Archbishop Valentino Mokiwa has urged a leading candidate for president to promise to return mission schools nationalized by the government to the church.
Speaking at a school fundraising event on 24 Oct 2011 in Dar es Salaam, Dr. Mokiwa asked Edward Lowassa MP to return the schools if he wins the presidency. Elections are scheduled in the east African nation in 2015 to succeed President Jakaya Kikwete. While Mr. Lowassa has not formally announced his candidacy, he is considered a front runner for the post.

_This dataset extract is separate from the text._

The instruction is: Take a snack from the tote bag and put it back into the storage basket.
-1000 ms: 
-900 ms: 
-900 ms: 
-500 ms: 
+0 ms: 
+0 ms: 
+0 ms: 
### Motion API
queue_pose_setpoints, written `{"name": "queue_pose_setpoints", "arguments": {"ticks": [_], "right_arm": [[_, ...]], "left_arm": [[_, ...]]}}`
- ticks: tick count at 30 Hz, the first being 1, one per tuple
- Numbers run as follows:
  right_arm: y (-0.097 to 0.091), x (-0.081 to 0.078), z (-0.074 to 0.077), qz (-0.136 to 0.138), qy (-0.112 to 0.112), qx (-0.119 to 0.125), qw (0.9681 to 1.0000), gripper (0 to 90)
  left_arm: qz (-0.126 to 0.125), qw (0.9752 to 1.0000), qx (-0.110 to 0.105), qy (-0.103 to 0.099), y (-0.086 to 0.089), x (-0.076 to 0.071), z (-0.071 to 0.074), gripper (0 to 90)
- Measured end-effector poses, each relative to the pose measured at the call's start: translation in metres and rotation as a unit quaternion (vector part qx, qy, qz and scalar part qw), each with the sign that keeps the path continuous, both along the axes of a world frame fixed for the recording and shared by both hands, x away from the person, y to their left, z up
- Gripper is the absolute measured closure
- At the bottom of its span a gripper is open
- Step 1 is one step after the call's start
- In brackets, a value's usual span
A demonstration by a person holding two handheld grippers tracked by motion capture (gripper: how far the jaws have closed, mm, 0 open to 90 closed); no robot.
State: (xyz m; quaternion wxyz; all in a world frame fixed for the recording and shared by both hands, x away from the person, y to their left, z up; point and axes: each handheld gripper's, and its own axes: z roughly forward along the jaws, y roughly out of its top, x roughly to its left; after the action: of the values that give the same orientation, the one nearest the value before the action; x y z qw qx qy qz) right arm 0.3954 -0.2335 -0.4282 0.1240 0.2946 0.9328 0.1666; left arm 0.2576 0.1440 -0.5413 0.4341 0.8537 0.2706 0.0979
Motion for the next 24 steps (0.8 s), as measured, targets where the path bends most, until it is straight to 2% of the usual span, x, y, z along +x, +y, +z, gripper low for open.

Following independence in 1961, church schools received financials support from the government as long as they followed the Department of Education’s national curriculum. Government policies changed, however, following the promulgation of the Arusha Declaration on 5 Feb 1967 by President Julius Nyerere. The Arusha Declaration outlined the principles of Ujamaa — African socialism — and called for the overhaul of the economic system and self-reliance in locally administered villages through a villagization programme.
The villagization programme, implemented between 1973 and 1976, created a collective farming system through the resettlement of peasants who lived and worked their own land onto new villages that could provide economies of scale. The programme also saw a push towards self-reliance in industry and education. In 1974 the government nationalized private primary schools established by the Anglican, Catholic and Lutheran churches, and forced many missionary school teachers to leave the country.
African socialism proved to be an economic and education catastrophe for Tanzania, and in the 1980’s the government permitted new private schools to be opened. The government’s failure to maintain the confiscated schools and its disinclination to invest in education has led to a boom in private school enrollment, according to a UN report, such that over half of all students in Tanzania are now privately educated.
In his speech to kick off the fundraising drive for the Bishop John Sepeku School in the Yombo Buza district of Dar es Salaam, Archbishop Mokiwa asked the political leader to pledge to return the schools. “If you are blessed to win the presidency, please make sure that you return former church-owned schools to us… there are many properties belonging to the churches that were taken over by the government,” said Dr Mokiwa according to local press reports.
The Anglican Church in Tanzania has urged the government to return its confiscated schools, arguing that it is able to educate more children at a higher standard for less cost than the government.
The nationalization campaign had scarred many people, Dr. Mokiwa said, and it was now time to set politics aside for the good of the nation and support the best interests of children.